There is obviously a simple solution: add some code to `B` to check whether it is a dependency of `C` in the running workflow. The problem with this solution is that the code added to `B` should logically belong to `C`, and coding in this way may make it hard to decouple tasks.

Is there a better solution? Let's go back to the definition of `C`. `B`'s output is passed to `C` via a future, and this future is actually designed to be `B` itself.

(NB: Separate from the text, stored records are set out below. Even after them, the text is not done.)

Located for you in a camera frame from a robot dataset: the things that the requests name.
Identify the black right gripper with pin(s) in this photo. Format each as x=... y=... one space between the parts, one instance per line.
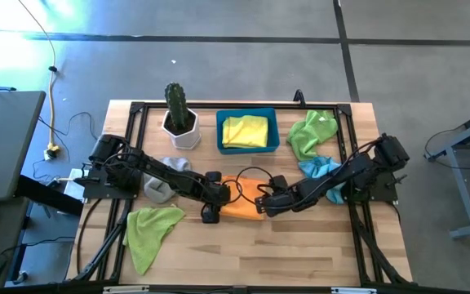
x=278 y=202

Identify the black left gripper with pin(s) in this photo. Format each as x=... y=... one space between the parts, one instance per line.
x=216 y=195

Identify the orange microfiber towel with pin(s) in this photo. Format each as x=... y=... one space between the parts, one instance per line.
x=241 y=210

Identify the light blue microfiber towel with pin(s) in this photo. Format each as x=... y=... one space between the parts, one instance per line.
x=318 y=167

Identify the grey microfiber towel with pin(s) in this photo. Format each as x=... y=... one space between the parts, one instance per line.
x=157 y=192

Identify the yellow microfiber towel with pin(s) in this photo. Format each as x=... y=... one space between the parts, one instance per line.
x=245 y=132

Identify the green towel with white label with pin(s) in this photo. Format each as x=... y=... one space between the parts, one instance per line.
x=310 y=134

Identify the lime green microfiber towel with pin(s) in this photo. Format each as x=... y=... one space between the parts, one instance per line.
x=149 y=237

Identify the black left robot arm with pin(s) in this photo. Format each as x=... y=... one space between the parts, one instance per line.
x=165 y=173

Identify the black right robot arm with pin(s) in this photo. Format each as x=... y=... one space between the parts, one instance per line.
x=353 y=167

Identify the white plant pot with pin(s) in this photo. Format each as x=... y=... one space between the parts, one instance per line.
x=186 y=139

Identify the blue plastic bin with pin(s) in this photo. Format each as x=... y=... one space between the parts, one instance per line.
x=273 y=134

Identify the tall green cactus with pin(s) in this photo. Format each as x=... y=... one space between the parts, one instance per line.
x=176 y=104

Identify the white box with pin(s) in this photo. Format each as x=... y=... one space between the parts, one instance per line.
x=74 y=190

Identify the yellow power plug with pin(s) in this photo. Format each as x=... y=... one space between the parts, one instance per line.
x=52 y=149

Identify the grey desk top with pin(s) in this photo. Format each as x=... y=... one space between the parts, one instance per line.
x=2 y=143

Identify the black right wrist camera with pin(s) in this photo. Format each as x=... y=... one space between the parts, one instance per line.
x=278 y=183

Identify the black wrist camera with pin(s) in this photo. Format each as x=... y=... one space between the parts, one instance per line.
x=278 y=183
x=210 y=214

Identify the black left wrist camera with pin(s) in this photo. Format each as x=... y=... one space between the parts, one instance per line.
x=210 y=214

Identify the black aluminium table frame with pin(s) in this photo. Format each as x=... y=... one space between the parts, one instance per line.
x=239 y=105

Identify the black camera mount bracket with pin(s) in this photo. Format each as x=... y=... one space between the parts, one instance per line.
x=299 y=98

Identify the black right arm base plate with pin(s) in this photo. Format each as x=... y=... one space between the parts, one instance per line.
x=384 y=190

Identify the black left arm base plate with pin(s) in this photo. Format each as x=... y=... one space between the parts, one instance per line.
x=104 y=192

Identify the silver rail bracket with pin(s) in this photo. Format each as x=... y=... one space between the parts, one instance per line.
x=125 y=289
x=353 y=290

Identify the grey metal table frame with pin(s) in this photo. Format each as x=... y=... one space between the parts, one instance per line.
x=464 y=192

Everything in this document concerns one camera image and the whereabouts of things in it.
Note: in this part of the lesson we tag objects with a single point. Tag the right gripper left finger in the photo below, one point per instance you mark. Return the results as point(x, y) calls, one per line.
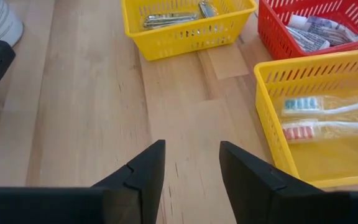
point(120, 202)

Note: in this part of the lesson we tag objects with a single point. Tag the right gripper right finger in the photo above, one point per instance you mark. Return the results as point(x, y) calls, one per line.
point(259, 202)

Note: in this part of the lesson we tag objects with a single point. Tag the red toothbrush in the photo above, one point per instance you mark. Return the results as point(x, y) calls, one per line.
point(298, 132)

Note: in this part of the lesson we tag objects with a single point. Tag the clear plastic bag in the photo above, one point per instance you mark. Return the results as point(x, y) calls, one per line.
point(300, 104)

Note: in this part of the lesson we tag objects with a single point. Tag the white toothpaste tube purple print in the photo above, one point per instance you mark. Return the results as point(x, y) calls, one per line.
point(309, 40)
point(331, 32)

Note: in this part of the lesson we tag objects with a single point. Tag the silver nail clipper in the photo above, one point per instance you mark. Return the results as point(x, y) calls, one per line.
point(169, 19)
point(207, 9)

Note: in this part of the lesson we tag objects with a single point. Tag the yellow plastic slotted basket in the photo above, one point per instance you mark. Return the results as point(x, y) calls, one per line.
point(337, 161)
point(182, 43)

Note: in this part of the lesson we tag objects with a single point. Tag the red plastic slotted basket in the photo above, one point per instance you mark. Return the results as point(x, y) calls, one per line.
point(275, 40)

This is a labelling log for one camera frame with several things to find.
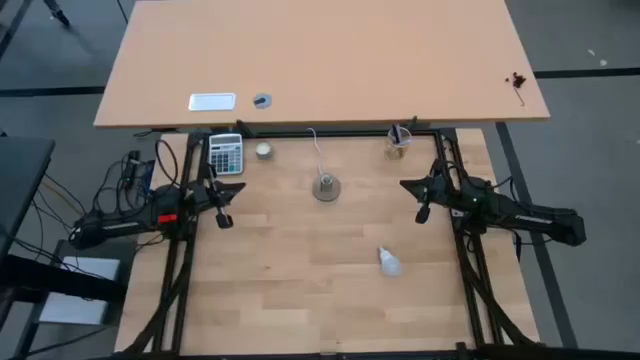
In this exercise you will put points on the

In other words, we can let `C` rather than the engine drive `B` to start running.

To achieve this, we can redefine `B` and `C` as follows:

```rust
impl Task<String, Bytes> for B {
    /* -- snip -- */
    fn is_auto(&self) -> bool {
        false
    }
}
```

```rust
impl Task<String, Bytes> for C {
    /* -- snip -- */
    async fn run(&self, inputs: HashMap<String, Input<'_, Bytes>>) -> Option<Bytes> {
        futures::join!(
            async {
                // do something with `A`'s output
                let _output_a = inputs["A"].clone().await;
                Delay::new(Duration::from_secs(1)).await;
            },
            async {
                // check whether it depends on `B`
                if rand::random_bool(0.5) {
                    // do something with `B`'s output
                    let _output_b = inputs["B"].clone().await;
                }
            }
        );

        // output
        Some("C's output".into())
    }
}
```

Try it now:

```rust
fn main() {
    // -- snip --
    let now = Instant::now();
    executor::block_on(engine.run(context.clone()));

    let elapsed = now.elapsed().as_secs();
    assert!(elapsed == 2 || elapsed == 3);
    // -- snip --
}
```

The workflow is as follows when `C` depends on `B`:

|       |     `A`      |     `B`      |                                    `C`                                    |
| :---: | :----------: | :----------: | :-----------------------------------------------------------------------: |
|  0 s  | Do something |              | `await` `A`'s output<br>`await` `B`'s output (Drive `B` to start running) |
|       | Do something | Do something |               `await` `A`'s output<br>`await` `B`'s output                |
|  1 s  |    Output    | Do something |               `await` `A`'s output<br>`await` `B`'s output                |
|       |              | Do something |          Do something with `A`'s output<br>`await` `B`'s output           |
|  2 s  |              | Do something |                           `await` `B`'s output                            |
|       |              | Do something |                           `await` `B`'s output                            |
|  3 s  |              |    Output    |                           `await` `B`'s output                            |
|       |              |              |                 Do something with `B`'s output<br>Output                  |

For the complete example, see [examples/abc.rs](./examples/abc.rs).

## Issues

### How to `dyn` async traits?

For this issue, these crates provide some procedural macros:

- [dtolnay/async-trait](https://github.com/dtolnay/async-trait)
- [spastorino/dynosaur](https://github.com/spastorino/dynosaur)

DAG Flow is powered by dynosaur, and it has also tried async-trait before.

### How to handle tasks with different output types?

A common solution is to use serialization/deserialization, but sometimes it can be a bit overkill. In such cases, it may be a good idea to use enums or traits like `std::any::Any`. For more details, see [examples](./examples).